_ASSIGNMENT_
For the listing below, output exactly the lines from the line with "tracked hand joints" up to and including the line with "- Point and", and no other lines.

BEGIN COLLECTED MATERIAL

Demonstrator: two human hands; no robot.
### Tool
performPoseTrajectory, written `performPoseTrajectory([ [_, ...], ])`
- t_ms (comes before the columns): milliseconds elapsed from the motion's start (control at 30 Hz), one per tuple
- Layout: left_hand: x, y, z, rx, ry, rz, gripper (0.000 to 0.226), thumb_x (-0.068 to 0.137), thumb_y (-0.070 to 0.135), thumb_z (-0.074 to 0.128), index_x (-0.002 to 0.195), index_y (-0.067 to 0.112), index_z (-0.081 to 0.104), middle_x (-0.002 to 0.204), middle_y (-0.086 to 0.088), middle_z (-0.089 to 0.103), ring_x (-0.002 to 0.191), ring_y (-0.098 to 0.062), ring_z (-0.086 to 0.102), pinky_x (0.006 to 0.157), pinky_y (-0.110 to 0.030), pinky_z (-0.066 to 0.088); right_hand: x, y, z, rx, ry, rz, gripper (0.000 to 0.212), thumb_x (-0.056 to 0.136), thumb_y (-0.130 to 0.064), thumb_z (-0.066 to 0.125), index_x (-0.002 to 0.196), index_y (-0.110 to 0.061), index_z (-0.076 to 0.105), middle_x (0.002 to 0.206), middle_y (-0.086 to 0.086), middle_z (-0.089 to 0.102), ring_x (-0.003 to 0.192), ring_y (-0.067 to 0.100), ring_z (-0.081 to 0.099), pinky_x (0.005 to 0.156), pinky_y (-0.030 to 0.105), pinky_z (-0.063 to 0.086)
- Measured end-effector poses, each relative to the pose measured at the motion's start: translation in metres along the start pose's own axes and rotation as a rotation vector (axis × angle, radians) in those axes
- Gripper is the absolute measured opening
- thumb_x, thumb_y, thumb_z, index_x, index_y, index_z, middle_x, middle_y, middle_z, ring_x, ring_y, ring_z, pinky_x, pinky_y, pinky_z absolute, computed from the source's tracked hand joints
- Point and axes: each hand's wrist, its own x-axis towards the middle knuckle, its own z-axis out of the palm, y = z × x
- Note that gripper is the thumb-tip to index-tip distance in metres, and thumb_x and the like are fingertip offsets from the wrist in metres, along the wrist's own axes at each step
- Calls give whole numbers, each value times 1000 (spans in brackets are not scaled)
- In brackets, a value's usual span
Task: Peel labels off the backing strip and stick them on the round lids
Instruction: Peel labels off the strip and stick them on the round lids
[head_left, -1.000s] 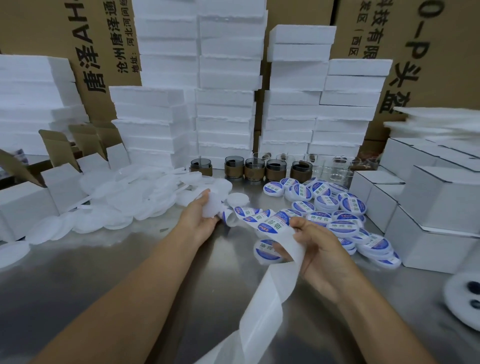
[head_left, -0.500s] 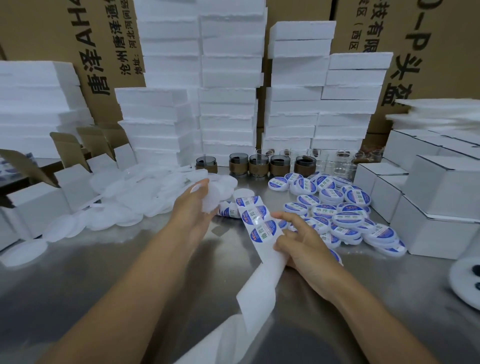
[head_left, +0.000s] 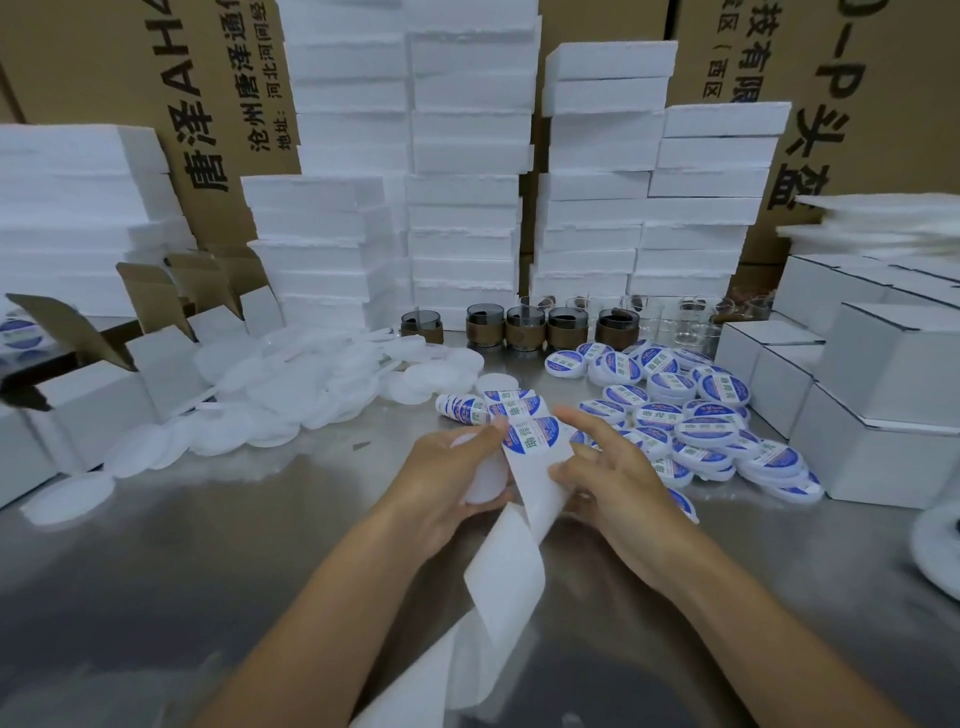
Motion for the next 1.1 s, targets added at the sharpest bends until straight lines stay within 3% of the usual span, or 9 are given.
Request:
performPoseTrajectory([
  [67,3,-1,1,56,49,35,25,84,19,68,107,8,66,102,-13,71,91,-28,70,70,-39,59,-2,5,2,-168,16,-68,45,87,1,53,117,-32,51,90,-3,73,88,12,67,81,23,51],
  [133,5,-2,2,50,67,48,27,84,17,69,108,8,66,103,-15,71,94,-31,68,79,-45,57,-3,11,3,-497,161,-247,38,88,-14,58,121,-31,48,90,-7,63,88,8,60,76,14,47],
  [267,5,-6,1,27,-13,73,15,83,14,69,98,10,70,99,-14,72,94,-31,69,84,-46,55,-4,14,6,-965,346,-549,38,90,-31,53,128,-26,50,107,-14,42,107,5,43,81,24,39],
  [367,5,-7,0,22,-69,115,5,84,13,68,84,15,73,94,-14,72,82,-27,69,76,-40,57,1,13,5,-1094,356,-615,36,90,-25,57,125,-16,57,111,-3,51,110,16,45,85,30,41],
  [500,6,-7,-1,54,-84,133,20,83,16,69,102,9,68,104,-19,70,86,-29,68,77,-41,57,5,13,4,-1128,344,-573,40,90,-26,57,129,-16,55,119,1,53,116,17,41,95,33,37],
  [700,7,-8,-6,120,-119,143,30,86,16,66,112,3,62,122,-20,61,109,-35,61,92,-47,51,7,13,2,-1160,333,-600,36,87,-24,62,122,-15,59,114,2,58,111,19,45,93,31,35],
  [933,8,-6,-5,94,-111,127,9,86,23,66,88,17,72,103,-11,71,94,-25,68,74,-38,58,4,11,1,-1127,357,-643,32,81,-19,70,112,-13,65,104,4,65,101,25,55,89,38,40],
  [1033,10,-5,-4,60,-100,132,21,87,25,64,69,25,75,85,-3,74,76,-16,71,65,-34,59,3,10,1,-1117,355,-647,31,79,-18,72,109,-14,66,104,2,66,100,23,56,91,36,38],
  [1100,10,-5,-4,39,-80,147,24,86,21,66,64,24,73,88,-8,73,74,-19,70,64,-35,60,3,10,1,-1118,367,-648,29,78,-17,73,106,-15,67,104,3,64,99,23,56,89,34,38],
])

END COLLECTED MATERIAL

_TASK RESPONSE_
- thumb_x, thumb_y, thumb_z, index_x, index_y, index_z, middle_x, middle_y, middle_z, ring_x, ring_y, ring_z, pinky_x, pinky_y, pinky_z absolute, computed from the source's tracked hand joints
- Point and axes: each hand's wrist, its own x-axis towards the middle knuckle, its own z-axis out of the palm, y = z × x

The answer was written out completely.